FSA limit — IRS Rev. Proc. 2025-2

The HSA ceiling is higher than the FSA ceiling by $1,000 at the individual level and by $5,350 at the family level. For a high-earning family that maximizes both, the HSA's higher limit is a meaningful advantage in itself.

Eligibility rules: the HSA gatekeeping problem

This is the single biggest fork in the road. You cannot open or contribute to an HSA unless you are enrolled in a qualifying High Deductible Health Plan (HDHP) and meet all four IRS criteria:

  1. You are covered by a qualifying HDHP (and only by that HDHP — secondary coverage by another non-HDHP plan disqualifies you).
  2. You are not enrolled in Medicare Part A or Part B.
  3. You cannot be claimed as a dependent on someone else's tax return.
  4. You do not have any "general-purpose" FSA (your own or your spouse's) covering the same medical expenses — which is why spouses must coordinate carefully.

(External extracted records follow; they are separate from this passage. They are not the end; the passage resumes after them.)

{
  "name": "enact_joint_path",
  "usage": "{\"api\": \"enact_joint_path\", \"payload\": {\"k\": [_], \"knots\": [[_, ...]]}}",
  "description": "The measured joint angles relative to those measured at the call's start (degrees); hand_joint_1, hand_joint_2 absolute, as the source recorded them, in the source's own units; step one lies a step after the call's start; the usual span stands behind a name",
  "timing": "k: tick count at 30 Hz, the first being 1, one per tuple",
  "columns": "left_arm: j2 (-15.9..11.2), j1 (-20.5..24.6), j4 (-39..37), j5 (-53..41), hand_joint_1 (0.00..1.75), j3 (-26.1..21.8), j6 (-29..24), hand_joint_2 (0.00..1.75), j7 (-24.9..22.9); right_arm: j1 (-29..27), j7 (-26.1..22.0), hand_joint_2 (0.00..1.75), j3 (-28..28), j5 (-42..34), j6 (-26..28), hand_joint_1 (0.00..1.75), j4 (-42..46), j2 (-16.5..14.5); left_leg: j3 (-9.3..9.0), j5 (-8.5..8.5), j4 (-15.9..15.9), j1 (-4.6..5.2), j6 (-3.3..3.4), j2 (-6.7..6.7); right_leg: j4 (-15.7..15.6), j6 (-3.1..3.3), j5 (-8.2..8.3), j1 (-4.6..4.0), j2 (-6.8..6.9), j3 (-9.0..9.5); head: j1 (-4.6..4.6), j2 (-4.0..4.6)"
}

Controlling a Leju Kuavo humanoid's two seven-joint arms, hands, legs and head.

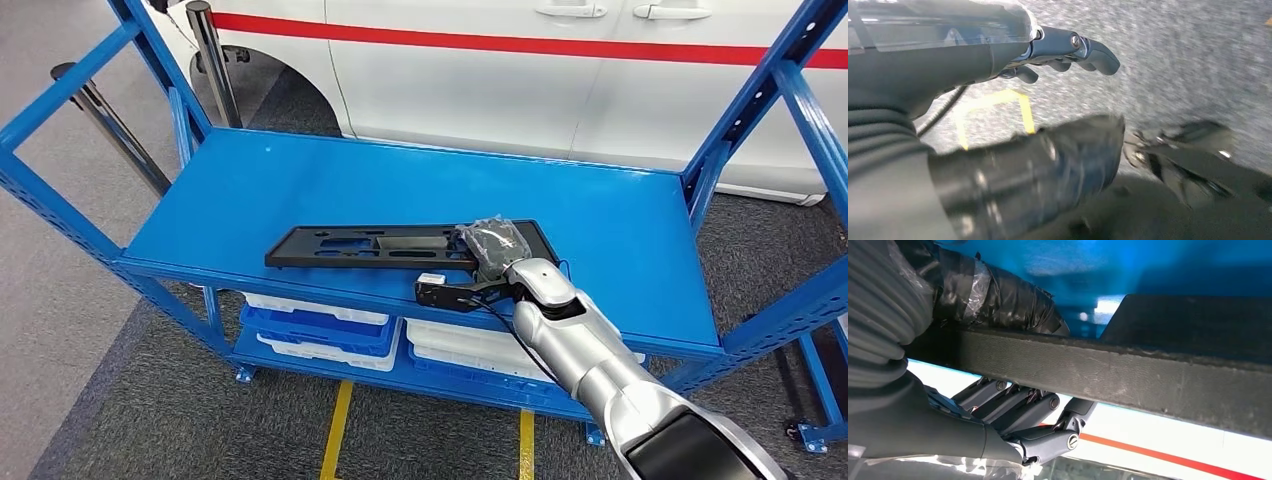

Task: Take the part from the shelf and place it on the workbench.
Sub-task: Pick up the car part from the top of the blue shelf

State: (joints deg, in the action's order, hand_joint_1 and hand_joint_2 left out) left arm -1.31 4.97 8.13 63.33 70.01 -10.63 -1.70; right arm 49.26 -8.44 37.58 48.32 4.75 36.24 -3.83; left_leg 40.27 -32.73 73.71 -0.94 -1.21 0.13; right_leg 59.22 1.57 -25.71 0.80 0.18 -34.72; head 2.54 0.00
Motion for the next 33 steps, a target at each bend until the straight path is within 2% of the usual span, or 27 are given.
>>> {"api": "enact_joint_path", "payload": {"k": [1,2,4,5,8,9,10,12,13,14,15,16,17,19,20,23,24,25,26,28,29,30,31,33], "knots": [[0.0,0.0,0.0,0.1,0.00,0.0,-0.3,1.75,-0.9,0.0,0.0,1.75,0.0,-0.1,-0.1,1.59,0.0,0.0,-1.38,1.87,-2.8,-0.01,0.09,0.00,0.0,-0.03,-0.02,0.00,-0.05,0.08,0.00,0.00],[-0.1,0.0,0.0,0.1,0.00,0.0,-0.4,1.75,-1.7,0.1,0.0,1.75,0.0,-0.2,0.1,1.59,0.0,0.0,-3.36,3.91,-7.0,-0.02,0.26,0.00,0.0,-0.10,-0.05,0.01,-0.11,0.16,0.00,0.00],[-0.2,0.0,0.0,0.2,0.00,0.1,-0.3,1.75,-3.1,0.1,1.2,1.75,0.1,0.6,2.0,1.59,0.0,0.0,-6.61,6.18,-13.7,0.18,0.69,0.03,0.1,-0.53,-0.08,-0.18,-0.25,0.13,0.01,0.00],[-0.2,0.0,-0.1,0.0,0.00,0.2,-0.5,1.75,-3.8,-0.1,2.5,1.75,0.1,1.7,3.9,1.59,0.0,0.0,-7.21,6.35,-15.1,0.30,0.92,0.07,0.1,-0.81,-0.02,-0.27,-0.29,0.04,0.01,0.00],[0.0,0.1,-0.2,-0.7,0.00,0.9,-3.3,1.75,-6.2,-1.9,10.6,1.75,0.6,9.0,13.9,1.59,0.8,0.1,-7.17,6.74,-15.6,0.26,1.87,0.16,0.1,-1.75,0.04,-0.35,-0.31,-0.13,0.02,0.00],[0.1,0.0,-0.2,-0.8,0.00,1.1,-4.2,1.75,-7.1,-2.7,14.0,1.75,0.7,12.7,17.8,1.59,1.4,0.2,-7.16,7.04,-15.8,0.13,2.27,0.11,0.8,-2.03,-0.75,-0.36,-0.29,-0.45,0.05,0.00],[0.2,0.0,-0.2,-0.9,0.00,1.4,-4.5,1.75,-7.7,-3.6,17.2,1.75,0.7,16.8,21.3,1.59,2.4,0.4,-7.13,7.34,-16.0,0.00,2.61,0.03,2.7,-2.25,-2.23,-0.38,-0.30,-1.21,0.06,0.00],[0.3,0.0,-0.2,-0.8,0.00,1.7,-4.6,1.75,-8.4,-5.8,22.2,1.75,0.5,25.3,26.8,1.59,4.7,0.7,-6.88,7.56,-16.0,0.00,2.89,-0.13,9.7,-2.51,-6.47,-0.34,-0.28,-4.08,0.10,0.00],[0.3,0.0,-0.2,-0.7,0.00,1.9,-4.5,1.75,-8.6,-7.1,23.4,1.75,0.2,28.8,28.5,1.59,6.0,0.8,-6.73,7.56,-15.9,0.04,2.92,-0.18,13.4,-2.60,-8.08,-0.33,-0.28,-5.57,0.09,0.00],[0.4,0.0,-0.2,-0.6,0.00,2.1,-4.4,1.75,-8.8,-8.4,23.8,1.75,-0.2,31.4,29.4,1.59,7.2,0.9,-6.59,7.55,-15.7,0.07,2.94,-0.21,15.8,-2.67,-8.69,-0.30,-0.27,-6.45,0.09,0.00],[0.5,0.1,-0.2,-0.5,0.00,2.3,-4.2,1.75,-8.9,-9.6,23.9,1.75,-0.6,33.2,29.8,1.59,8.3,0.9,-6.45,7.54,-15.5,0.08,2.94,-0.21,16.1,-2.68,-8.20,-0.24,-0.26,-6.40,0.09,0.00],[0.5,0.2,-0.2,-0.4,0.00,2.5,-4.2,1.75,-9.0,-10.6,23.8,1.75,-0.8,34.4,30.0,1.59,9.2,0.9,-6.28,7.52,-15.3,0.08,2.93,-0.16,14.1,-2.64,-6.77,-0.17,-0.25,-5.29,0.09,0.00],[0.6,0.3,-0.2,-0.2,0.00,2.7,-4.0,1.75,-9.1,-11.4,23.7,1.75,-1.2,35.2,30.1,1.59,10.1,0.9,-6.10,7.49,-15.1,0.08,2.89,-0.08,10.5,-2.53,-4.83,-0.09,-0.24,-3.35,0.09,0.00],[0.8,0.3,-0.2,-0.1,0.00,2.9,-3.5,1.75,-9.1,-12.5,22.9,1.75,-2.2,35.9,30.6,1.59,11.9,0.8,-5.58,7.47,-14.5,0.27,2.65,0.07,3.5,-2.17,-2.38,-0.16,-0.26,0.08,0.08,0.00],[0.9,0.3,-0.2,0.0,0.00,3.0,-3.2,1.75,-9.0,-13.0,22.3,1.75,-2.9,36.1,31.0,1.59,12.8,0.7,-5.31,7.54,-14.3,0.36,2.40,0.11,1.7,-1.95,-1.91,-0.26,-0.30,0.84,0.07,0.00],[0.9,0.3,-0.2,0.1,0.00,3.3,-3.0,1.75,-8.8,-14.7,21.0,1.75,-4.3,36.2,31.9,1.59,15.1,0.1,-4.88,7.85,-14.2,0.30,1.37,0.11,1.0,-0.98,-1.26,-0.43,-0.36,0.55,0.07,0.00],[0.9,0.3,-0.2,0.1,0.00,3.4,-2.9,1.75,-8.7,-15.2,20.9,1.75,-4.7,36.2,31.9,1.59,15.6,0.0,-4.61,7.15,-13.8,0.21,1.03,0.08,0.9,-0.51,-0.88,-0.36,-0.29,0.35,0.07,0.00],[0.9,0.4,-0.2,0.1,0.00,3.6,-2.8,1.75,-8.6,-15.5,20.8,1.75,-4.9,36.2,31.9,1.59,16.1,-0.2,-4.09,5.68,-12.5,0.15,0.73,0.06,0.7,-0.05,-0.46,-0.23,-0.18,0.04,0.05,0.00],[0.9,0.4,-0.2,0.1,0.00,3.7,-2.6,1.75,-8.4,-15.8,20.7,1.75,-5.2,36.2,31.9,1.59,16.5,-0.4,-3.28,3.50,-10.1,0.08,0.48,0.03,0.6,0.28,-0.04,-0.14,-0.08,-0.34,0.03,0.00],[1.0,0.4,-0.2,0.1,0.00,3.9,-2.2,1.75,-8.1,-16.5,20.7,1.75,-5.7,36.2,31.9,1.59,17.3,-0.7,-1.20,-1.29,-3.1,0.02,0.11,0.02,0.6,0.56,0.80,-0.20,-0.03,-1.48,0.01,0.00],[1.0,0.4,-0.2,0.1,0.00,4.0,-2.1,1.75,-8.0,-16.8,20.7,1.75,-6.0,36.2,32.0,1.59,17.6,-0.8,-0.70,-2.74,-0.3,0.00,0.02,0.02,0.7,0.57,1.25,-0.26,-0.03,-2.11,0.02,0.00],[1.1,0.4,-0.2,0.1,0.00,4.1,-2.0,1.75,-7.9,-17.1,20.6,1.75,-6.2,36.2,32.0,1.59,17.9,-0.9,-1.10,-3.22,0.8,0.00,0.02,0.02,0.8,0.54,1.71,-0.31,-0.03,-2.75,0.02,0.00],[1.1,0.4,-0.2,0.1,0.00,4.2,-2.0,1.75,-7.9,-17.5,20.6,1.75,-6.3,36.2,32.0,1.59,18.1,-0.9,-2.82,-2.59,-0.8,0.01,0.13,0.02,0.8,0.48,2.17,-0.36,-0.04,-3.36,0.02,0.00],[1.1,0.5,-0.2,0.0,0.00,4.3,-1.9,1.75,-7.9,-17.9,20.5,1.75,-6.6,36.2,32.0,1.59,18.7,-0.9,-8.66,-0.24,-9.0,0.11,0.70,0.03,0.9,0.25,3.10,-0.41,-0.11,-4.30,0.02,0.00]]}}
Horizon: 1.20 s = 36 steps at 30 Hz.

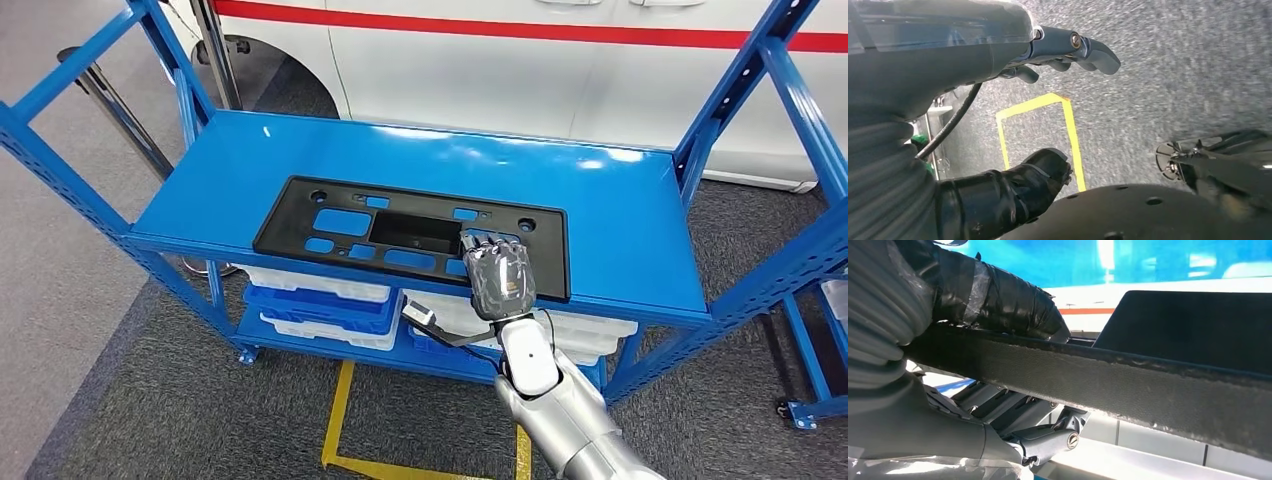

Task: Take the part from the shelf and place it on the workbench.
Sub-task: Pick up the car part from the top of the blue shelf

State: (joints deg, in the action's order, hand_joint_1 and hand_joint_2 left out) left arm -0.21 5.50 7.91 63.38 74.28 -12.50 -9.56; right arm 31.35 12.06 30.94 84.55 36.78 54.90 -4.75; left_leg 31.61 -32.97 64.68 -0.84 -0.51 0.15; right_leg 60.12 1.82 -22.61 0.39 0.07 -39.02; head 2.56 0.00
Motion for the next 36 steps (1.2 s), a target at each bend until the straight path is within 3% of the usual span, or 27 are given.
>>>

2026 HDHP qualification thresholds — IRS Rev. Proc. 2025-19

Not every plan labeled "HDHP" by an employer actually meets the IRS definition. Confirm both numbers before assuming HSA eligibility:

A plan with a deductible below $1,700 (individual) is not a qualifying HDHP for HSA purposes, regardless of what the employer calls it. Similarly, if your HDHP has an out-of-pocket maximum above $8,500 individual or $17,000 family, the plan does not qualify.

FSA eligibility is far simpler: any employer can offer one to any full-time employee, regardless of what health plan they carry. PPO, HMO, HDHP, or no health insurance at all — the FSA is available as long as the employer sets up the plan. Self-employed individuals and those working for employers who don't offer FSAs cannot access them.

The tax advantages: triple vs double

You will see the phrase "triple tax advantage" used for HSAs. Here is exactly what that means and where FSAs fall short:

HSA: three tax benefits

  1. Contributions are pre-tax (or above-the-line deductible). When made via payroll deduction, HSA contributions avoid federal income tax, state income tax in most states, AND FICA payroll tax (7.65% for employees). When contributed directly (not through payroll), they are deducted above-the-line on Schedule 1 of Form 1040 — you don't need to itemize, but you do lose the FICA benefit.
  2. Growth is tax-free inside the account. Interest, dividends, and capital gains earned by invested HSA funds are never taxed, year after year, even if you never touch the money for decades.
  3. Qualified medical withdrawals are tax-free at any age. Pay a doctor bill, a prescription, a dental crown, a hospital copay — no tax owed on the withdrawal.

FSA: two tax benefits

  1. Contributions are pre-tax via payroll. Like the HSA payroll route, FSA contributions avoid federal income tax, state income tax (in most states), and FICA payroll tax (7.65%).
  2. Qualified medical withdrawals are tax-free. Same rule as the HSA — spending FSA dollars on eligible medical expenses triggers no tax.

The FSA misses benefit #2 from the HSA list: there is no investment component and therefore no tax-free growth. FSA cash sits idle in a custodial account earning little to nothing, and that cash either gets spent within the plan year or is forfeited. The missed compounding is the core financial argument for the HSA when you qualify.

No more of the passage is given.